The light from the guardhouse spilled onto the floor and the car slowed down. I tried to wedge myself lower. I heard the trunk release as we stopped. The raised lid acted like a shield, blocking the glare, keeping the backseat dark. Bethany rolled down her window.
“Sir,” the guard said, “we weren’t expecting you.” And then he must have realized that Tanner wasn’t in the car. He clicked on his flashlight and I saw its beam skim over the backseat.
“Robert should have
called this in,” Bethany said. “I’m a resident here and I’m fixing his NAV system. I’m just going to do a test drive.”
“Please step out of the vehicle,” the guard said. “And present identification.”
“Robert’s a family friend,” she said. “Can you call him? Tell him I’m here?”
The guard’s handheld chimed, and a voice said, “Checkpoint 5, please respond.”
“Five here,” the guard said. “It’s a negative. Just a resident.” And then he tapped the side of the car. “Please step out.”

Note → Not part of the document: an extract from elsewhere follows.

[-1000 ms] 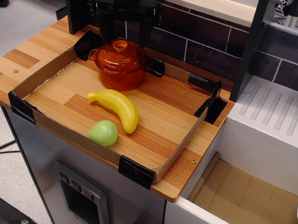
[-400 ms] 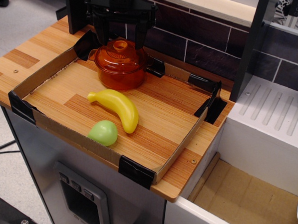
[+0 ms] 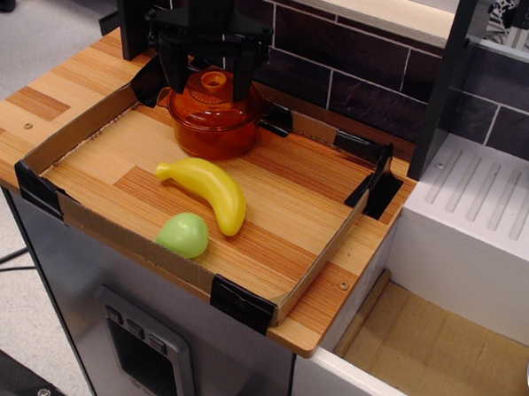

“Is there some kind of problem?” Bethany asked—and she had just the right note of civilian entitlement. “You can call my dad, too. He’s the Director of Student Medicine. Maybe you’ve heard of him? A. J. Cleveland?”
“Ma’am, we’re on lockdown tonight,” the guard said. “This exit is closed. Nobody’s getting out.”
“Not even me?” she said.
“I’m not going to ask again,” he said. I heard the rigidity in his voice, the adherence to policy. He was summoning enough official force to compel her. What struck me in that instant was not that he would do so but how long it had taken him—how civilians were allowed to haggle over compliance, to discuss and withhold it.
The guard reached down to open Bethany’s door, but I was out of the car and on top of him, almost without thinking about it. He tried to grab his weapon, but I slammed into him with enough force to drive him to the ground. It was almost too effective. He was older than I’d expected, older than the proctors in the school. He had grizzled hair and a thick waist.
“Face down,” I said. “Hands apart.” I was mimicking the tone I’d heard my whole life—that cadence of detached authority—and I found that, surprisingly, it was right there, accessible to me. “Who else is here?” I didn’t see the T-4, the one that had passed us.